Preparing for your appointment
Appointments for familial adenomatous polyposis (FAP) may involve discussion of screening, genetic testing and treatment options. Being prepared can help you get the most from your visit.
What you can do
- Gather family history. Bring information about blood relatives, such as parents, grandparents and siblings, who have had colon polyps, colorectal cancer or other related conditions, including their age at diagnosis if known.
- List symptoms and concerns.

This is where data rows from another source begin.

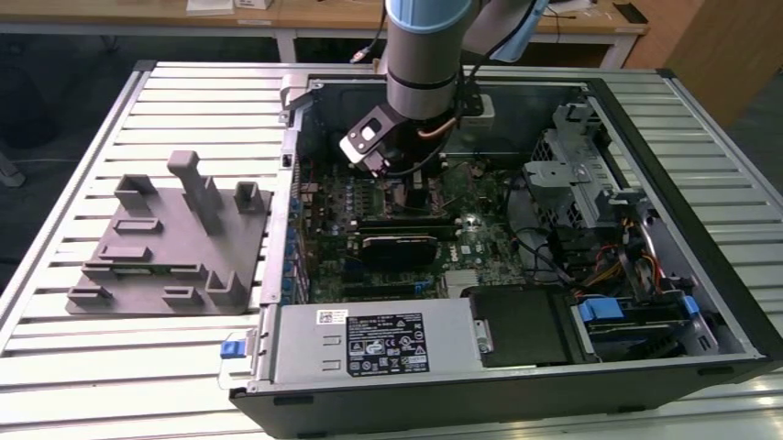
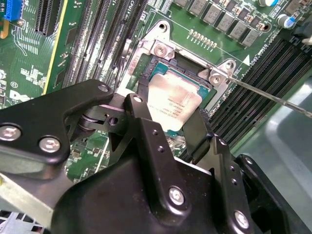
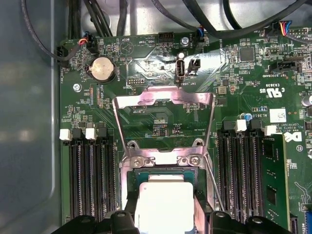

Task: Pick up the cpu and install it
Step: 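Place the cpu into insertion slot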

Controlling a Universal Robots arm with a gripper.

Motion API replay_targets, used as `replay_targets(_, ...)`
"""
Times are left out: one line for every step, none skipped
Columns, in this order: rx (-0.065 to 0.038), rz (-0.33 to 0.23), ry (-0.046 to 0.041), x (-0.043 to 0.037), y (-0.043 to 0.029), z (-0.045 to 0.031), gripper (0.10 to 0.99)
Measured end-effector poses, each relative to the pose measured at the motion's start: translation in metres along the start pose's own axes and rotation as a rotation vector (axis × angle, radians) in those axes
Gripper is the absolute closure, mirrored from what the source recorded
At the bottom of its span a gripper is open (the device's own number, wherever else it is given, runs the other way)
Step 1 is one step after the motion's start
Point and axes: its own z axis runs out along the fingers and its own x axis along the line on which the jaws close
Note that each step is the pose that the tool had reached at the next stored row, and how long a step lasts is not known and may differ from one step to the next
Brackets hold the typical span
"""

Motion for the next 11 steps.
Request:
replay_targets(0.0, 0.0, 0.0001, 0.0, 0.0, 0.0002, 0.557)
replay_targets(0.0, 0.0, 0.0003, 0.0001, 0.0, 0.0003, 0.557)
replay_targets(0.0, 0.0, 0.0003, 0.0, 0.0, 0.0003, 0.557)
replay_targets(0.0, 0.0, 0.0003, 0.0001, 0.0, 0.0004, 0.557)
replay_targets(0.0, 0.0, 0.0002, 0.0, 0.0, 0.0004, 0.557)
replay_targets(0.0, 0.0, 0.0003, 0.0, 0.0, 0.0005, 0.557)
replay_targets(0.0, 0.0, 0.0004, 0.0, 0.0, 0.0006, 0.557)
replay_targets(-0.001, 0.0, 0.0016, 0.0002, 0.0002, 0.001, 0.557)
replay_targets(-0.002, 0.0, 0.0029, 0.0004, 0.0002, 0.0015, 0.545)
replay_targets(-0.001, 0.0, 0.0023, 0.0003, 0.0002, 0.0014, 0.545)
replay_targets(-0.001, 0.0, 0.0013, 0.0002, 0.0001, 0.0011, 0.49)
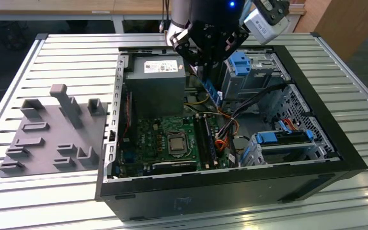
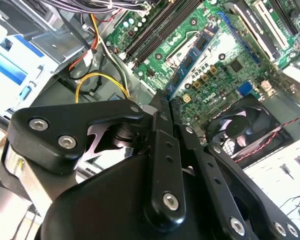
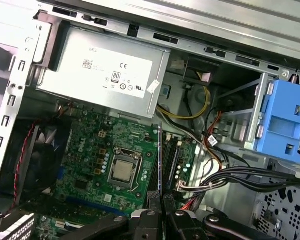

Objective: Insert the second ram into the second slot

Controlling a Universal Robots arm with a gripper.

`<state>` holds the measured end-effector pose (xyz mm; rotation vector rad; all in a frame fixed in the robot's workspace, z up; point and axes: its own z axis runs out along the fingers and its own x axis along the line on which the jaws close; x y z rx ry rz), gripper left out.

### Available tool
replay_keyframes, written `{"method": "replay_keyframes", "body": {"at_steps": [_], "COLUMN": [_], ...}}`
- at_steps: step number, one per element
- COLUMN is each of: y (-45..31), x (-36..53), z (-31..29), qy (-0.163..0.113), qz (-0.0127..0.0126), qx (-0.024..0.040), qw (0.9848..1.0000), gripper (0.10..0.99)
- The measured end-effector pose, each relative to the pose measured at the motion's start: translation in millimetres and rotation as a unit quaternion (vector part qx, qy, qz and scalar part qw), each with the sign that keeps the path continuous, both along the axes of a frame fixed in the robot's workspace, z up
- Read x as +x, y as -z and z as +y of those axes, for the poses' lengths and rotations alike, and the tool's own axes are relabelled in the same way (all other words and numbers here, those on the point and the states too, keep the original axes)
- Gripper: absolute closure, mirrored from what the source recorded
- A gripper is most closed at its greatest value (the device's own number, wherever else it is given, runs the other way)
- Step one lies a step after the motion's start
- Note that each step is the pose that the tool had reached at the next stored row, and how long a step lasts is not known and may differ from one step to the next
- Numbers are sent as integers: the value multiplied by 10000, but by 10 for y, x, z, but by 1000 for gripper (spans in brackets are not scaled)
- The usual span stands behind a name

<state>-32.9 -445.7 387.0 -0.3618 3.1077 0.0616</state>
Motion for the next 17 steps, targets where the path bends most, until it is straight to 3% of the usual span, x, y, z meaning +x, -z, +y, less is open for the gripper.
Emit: {"method": "replay_keyframes", "body": {"at_steps": [17], "y": [1], "x": [0], "z": [0], "qy": [597], "qz": [0], "qx": [0], "qw": [9982], "gripper": [949]}}
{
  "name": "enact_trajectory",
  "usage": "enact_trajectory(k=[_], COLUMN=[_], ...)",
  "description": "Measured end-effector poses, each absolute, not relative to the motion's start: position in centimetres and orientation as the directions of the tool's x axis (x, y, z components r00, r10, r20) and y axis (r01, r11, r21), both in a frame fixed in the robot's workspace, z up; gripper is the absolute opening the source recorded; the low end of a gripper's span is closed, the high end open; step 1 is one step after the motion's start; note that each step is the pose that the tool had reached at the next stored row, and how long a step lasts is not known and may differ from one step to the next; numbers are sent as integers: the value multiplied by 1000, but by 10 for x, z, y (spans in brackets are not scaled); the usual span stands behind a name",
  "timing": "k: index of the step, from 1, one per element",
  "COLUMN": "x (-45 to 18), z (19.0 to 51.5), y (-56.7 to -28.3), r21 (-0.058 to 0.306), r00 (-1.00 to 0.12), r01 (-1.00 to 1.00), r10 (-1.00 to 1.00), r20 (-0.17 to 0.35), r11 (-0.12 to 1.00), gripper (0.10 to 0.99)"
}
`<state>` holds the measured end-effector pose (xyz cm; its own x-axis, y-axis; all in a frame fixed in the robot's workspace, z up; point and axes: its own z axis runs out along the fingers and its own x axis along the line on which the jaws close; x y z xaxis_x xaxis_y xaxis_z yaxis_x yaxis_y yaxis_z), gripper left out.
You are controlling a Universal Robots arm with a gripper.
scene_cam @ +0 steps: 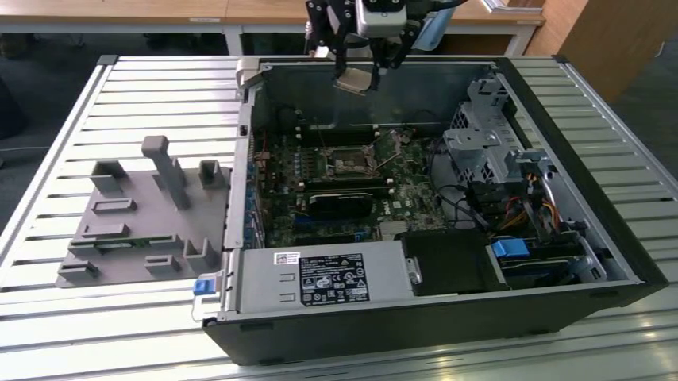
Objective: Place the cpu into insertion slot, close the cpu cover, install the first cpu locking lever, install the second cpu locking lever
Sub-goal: 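Place the cpu into insertion slot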
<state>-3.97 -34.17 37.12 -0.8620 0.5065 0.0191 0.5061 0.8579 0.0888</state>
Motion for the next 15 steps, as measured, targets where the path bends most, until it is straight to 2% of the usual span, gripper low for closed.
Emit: enact_trajectory(k=[15], x=[-40], z=[370], y=[-342], r21=[89], r00=[-797], r01=[602], r10=[603], r20=[19], r11=[793], gripper=[541])
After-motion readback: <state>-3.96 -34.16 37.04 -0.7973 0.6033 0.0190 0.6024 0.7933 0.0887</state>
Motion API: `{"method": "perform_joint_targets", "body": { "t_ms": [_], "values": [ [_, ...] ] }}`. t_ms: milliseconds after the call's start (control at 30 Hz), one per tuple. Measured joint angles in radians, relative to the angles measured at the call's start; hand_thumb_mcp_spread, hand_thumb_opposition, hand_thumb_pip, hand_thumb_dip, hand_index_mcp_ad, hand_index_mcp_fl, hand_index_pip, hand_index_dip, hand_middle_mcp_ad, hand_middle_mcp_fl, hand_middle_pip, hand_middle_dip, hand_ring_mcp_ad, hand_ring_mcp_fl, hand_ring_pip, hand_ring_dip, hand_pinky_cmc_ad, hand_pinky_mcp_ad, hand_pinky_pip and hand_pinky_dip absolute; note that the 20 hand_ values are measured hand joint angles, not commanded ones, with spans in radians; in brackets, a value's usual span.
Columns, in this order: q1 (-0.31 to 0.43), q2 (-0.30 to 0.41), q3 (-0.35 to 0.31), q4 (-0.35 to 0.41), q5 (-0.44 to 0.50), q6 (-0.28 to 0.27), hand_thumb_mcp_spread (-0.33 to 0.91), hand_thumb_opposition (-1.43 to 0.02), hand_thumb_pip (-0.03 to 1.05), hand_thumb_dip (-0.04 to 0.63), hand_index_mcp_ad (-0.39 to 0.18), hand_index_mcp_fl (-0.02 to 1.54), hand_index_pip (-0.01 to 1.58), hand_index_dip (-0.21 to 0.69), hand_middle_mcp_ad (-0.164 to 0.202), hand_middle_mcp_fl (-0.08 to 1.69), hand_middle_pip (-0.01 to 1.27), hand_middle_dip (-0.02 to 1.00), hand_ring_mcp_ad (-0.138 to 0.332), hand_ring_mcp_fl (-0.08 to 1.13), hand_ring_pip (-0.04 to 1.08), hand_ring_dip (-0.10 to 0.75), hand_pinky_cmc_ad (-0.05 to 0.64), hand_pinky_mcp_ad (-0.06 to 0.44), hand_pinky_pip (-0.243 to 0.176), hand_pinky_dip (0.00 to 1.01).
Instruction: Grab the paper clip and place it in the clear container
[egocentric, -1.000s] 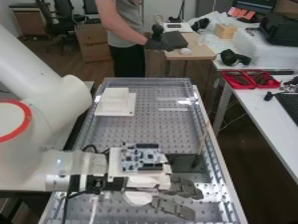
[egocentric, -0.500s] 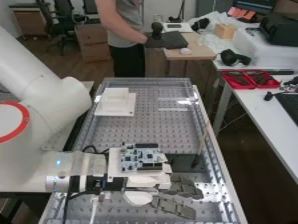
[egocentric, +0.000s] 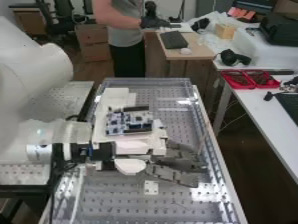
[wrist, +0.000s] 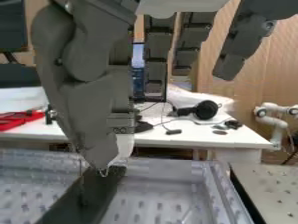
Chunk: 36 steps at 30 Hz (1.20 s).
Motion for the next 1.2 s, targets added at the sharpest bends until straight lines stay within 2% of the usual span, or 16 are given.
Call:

Write down any symptoms, even if they do not seem related, along with questions you want to ask.
- Bring test results. If you have had prior colonoscopies, imaging or genetic testing, bring copies of those results if available.
- Make a list of your medicines. Include all prescription and nonprescription medicines, vitamins, and supplements.
- Consider bringing someone with you. A family member or friend can help remember information and provide support.
Questions to ask your doctor
- What tests do you recommend to confirm or monitor FAP?
- How often should I have screening?
- What treatment options are available, and when might surgery be needed?
- Should I consider genetic testing?
- What does this mean for family members?